Errada: essa é a definição de titular, isto é, a pessoa natural a quem se referem os dados pessoais.
- B)pessoa indicada para atuar como canal de comunicação entre o controlador, os titulares dos dados e a Autoridade Nacional de Proteção de Dados (ANPD).
Errada: essa é a definição de encarregado (DPO), que faz a ponte entre controlador, titulares e ANPD.
- C)pessoa natural ou jurídica, de direito público ou privado, a quem competem as decisões referentes ao tratamento de dados pessoais.
Errada: essa é a definição de controlador, que toma as decisões sobre o tratamento dos dados.
- D)pessoa natural ou jurídica, de direito público ou privado, que realiza o tratamento de dados pessoais em nome do controlador.
Certa: operador é quem realiza o tratamento de dados pessoais em nome do controlador, conforme o art. 5º, VII, da LGPD.
- E)órgão da administração pública ou pessoa jurídica de direito privado sem fins lucrativos com sede e foro no País, que inclua em sua missão ou objetivo social a pesquisa de caráter histórico, científico, tecnológico ou estatístico.
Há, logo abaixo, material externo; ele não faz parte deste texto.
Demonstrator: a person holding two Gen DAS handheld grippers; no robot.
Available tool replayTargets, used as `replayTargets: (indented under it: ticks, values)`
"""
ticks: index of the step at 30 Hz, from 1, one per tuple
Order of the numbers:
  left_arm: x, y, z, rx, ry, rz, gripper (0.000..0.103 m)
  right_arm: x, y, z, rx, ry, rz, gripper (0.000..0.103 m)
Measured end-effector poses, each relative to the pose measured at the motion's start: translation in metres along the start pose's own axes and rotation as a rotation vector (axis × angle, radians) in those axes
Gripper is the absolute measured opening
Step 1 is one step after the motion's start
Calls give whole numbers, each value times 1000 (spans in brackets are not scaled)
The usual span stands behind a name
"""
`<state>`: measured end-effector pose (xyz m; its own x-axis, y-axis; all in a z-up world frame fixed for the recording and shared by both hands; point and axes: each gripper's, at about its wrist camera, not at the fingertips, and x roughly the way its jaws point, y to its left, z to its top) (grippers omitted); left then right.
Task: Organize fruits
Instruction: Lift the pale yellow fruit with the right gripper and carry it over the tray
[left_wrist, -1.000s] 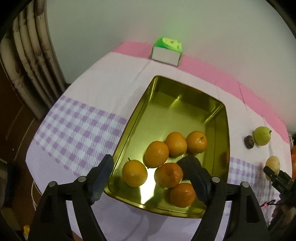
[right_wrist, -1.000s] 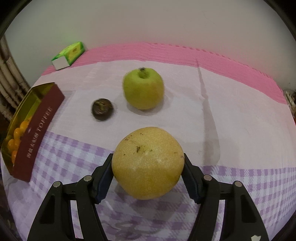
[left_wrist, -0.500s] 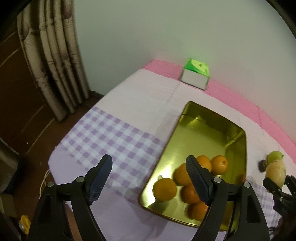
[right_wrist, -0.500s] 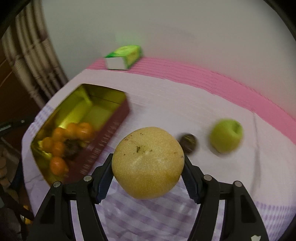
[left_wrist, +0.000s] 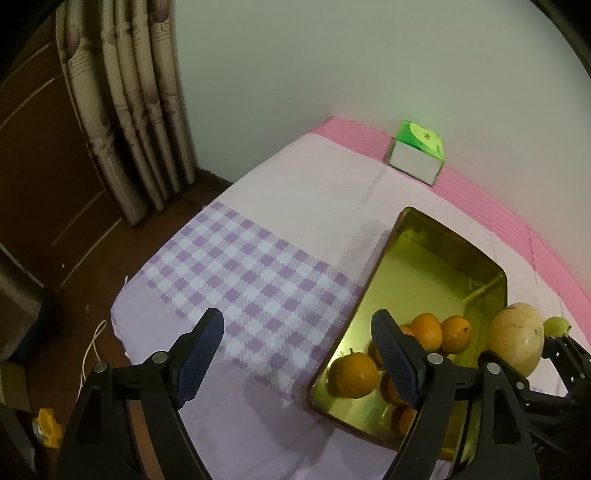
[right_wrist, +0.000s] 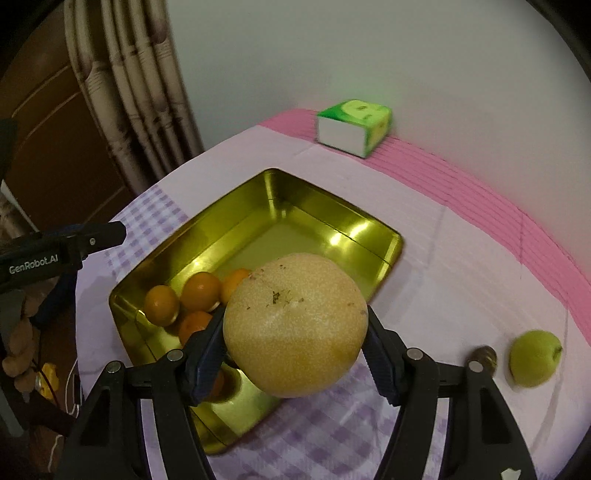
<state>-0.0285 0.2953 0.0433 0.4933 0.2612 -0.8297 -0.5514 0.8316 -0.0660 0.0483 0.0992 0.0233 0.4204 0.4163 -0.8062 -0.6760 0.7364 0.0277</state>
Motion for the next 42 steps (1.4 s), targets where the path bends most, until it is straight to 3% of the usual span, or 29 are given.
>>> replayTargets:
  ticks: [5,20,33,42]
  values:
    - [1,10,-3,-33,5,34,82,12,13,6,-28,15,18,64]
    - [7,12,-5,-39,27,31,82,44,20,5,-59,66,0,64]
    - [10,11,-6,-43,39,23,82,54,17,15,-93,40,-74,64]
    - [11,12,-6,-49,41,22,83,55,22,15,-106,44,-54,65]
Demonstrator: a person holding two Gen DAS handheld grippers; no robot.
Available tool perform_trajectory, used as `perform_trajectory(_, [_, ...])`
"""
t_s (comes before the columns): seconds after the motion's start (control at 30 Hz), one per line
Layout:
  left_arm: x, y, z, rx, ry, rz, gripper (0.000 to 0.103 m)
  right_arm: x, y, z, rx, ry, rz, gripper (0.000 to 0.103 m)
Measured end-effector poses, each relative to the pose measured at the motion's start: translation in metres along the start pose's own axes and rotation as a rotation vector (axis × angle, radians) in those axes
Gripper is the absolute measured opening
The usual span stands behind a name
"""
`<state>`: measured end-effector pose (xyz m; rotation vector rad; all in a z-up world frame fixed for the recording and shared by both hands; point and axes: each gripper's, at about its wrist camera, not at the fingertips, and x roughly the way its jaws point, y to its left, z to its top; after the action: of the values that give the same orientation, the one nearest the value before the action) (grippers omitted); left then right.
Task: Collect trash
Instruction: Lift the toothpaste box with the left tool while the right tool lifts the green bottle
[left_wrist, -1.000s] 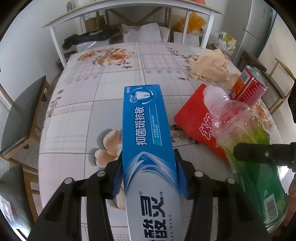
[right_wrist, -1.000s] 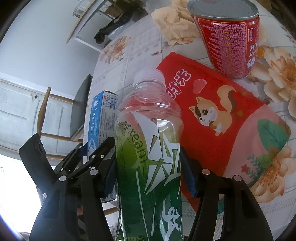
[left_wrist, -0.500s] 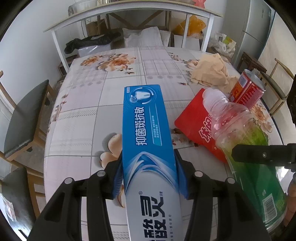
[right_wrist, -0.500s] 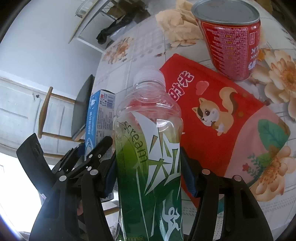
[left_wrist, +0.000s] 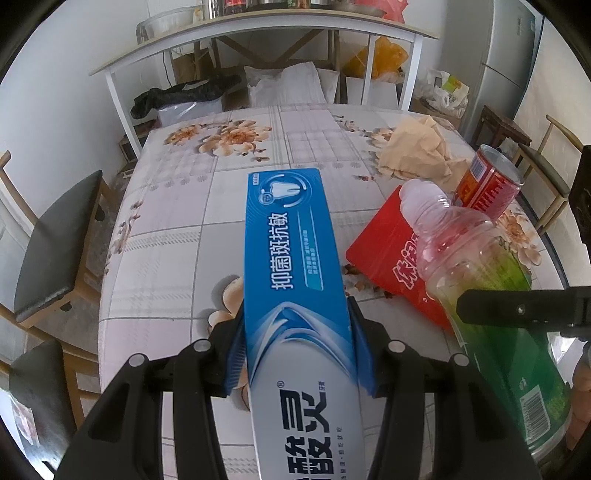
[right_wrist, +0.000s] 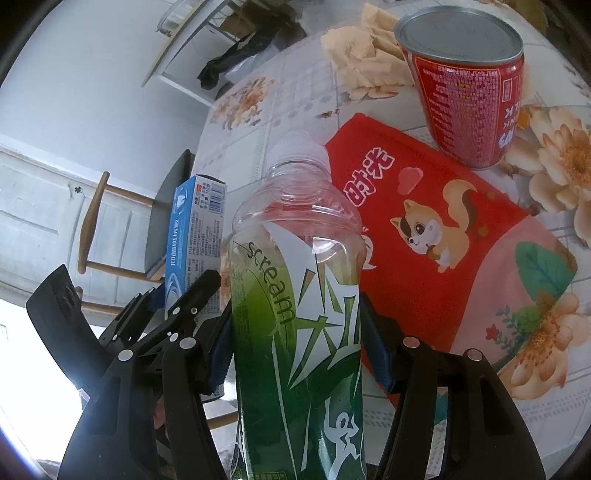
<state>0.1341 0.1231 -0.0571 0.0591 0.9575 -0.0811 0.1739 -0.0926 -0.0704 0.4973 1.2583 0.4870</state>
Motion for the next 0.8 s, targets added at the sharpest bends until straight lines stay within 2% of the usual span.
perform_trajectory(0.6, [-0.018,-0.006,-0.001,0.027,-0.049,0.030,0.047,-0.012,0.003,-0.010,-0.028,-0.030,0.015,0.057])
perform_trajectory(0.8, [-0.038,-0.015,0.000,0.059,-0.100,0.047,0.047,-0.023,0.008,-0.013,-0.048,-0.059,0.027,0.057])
Errada: essa descrição corresponde a hipótese de tratamento para fins de estudo por órgão público ou entidade de pesquisa, não ao operador.
Gabarito: D
Na LGPD, cada pessoa no fluxo do tratamento de dados recebe um nome bem específico. A lei define esses papéis no art. 5º, e isso costuma cair bastante em prova porque as bancas trocam as definições de propósito, como se fosse um jogo de espelhos. O titular é a pessoa natural a quem os dados se referem. O controlador é quem decide o que será feito com os dados. E o operador, que é o foco da questão, é quem executa o tratamento em nome do controlador. Ou seja: ele não decide a finalidade nem os meios principais do tratamento, apenas coloca a mão na massa conforme orientação do controlador. Por isso, a alternativa D está correta, porque reproduz a definição legal do art. 5º, VII, da Lei nº 13.709/2018: operador é a pessoa natural ou jurídica, de direito público ou privado, que realiza o tratamento de dados pessoais em nome do controlador. É a clássica relação de comando e execução. As outras alternativas tentam confundir com outros conceitos da própria LGPD. A banca adora misturar titular, encarregado, controlador e até hipóteses especiais de tratamento, então o segredo é ler a função de cada um e não apenas palavras parecidas. Se você separa "quem decide" de "quem executa", a questão fica bem mais tranquila.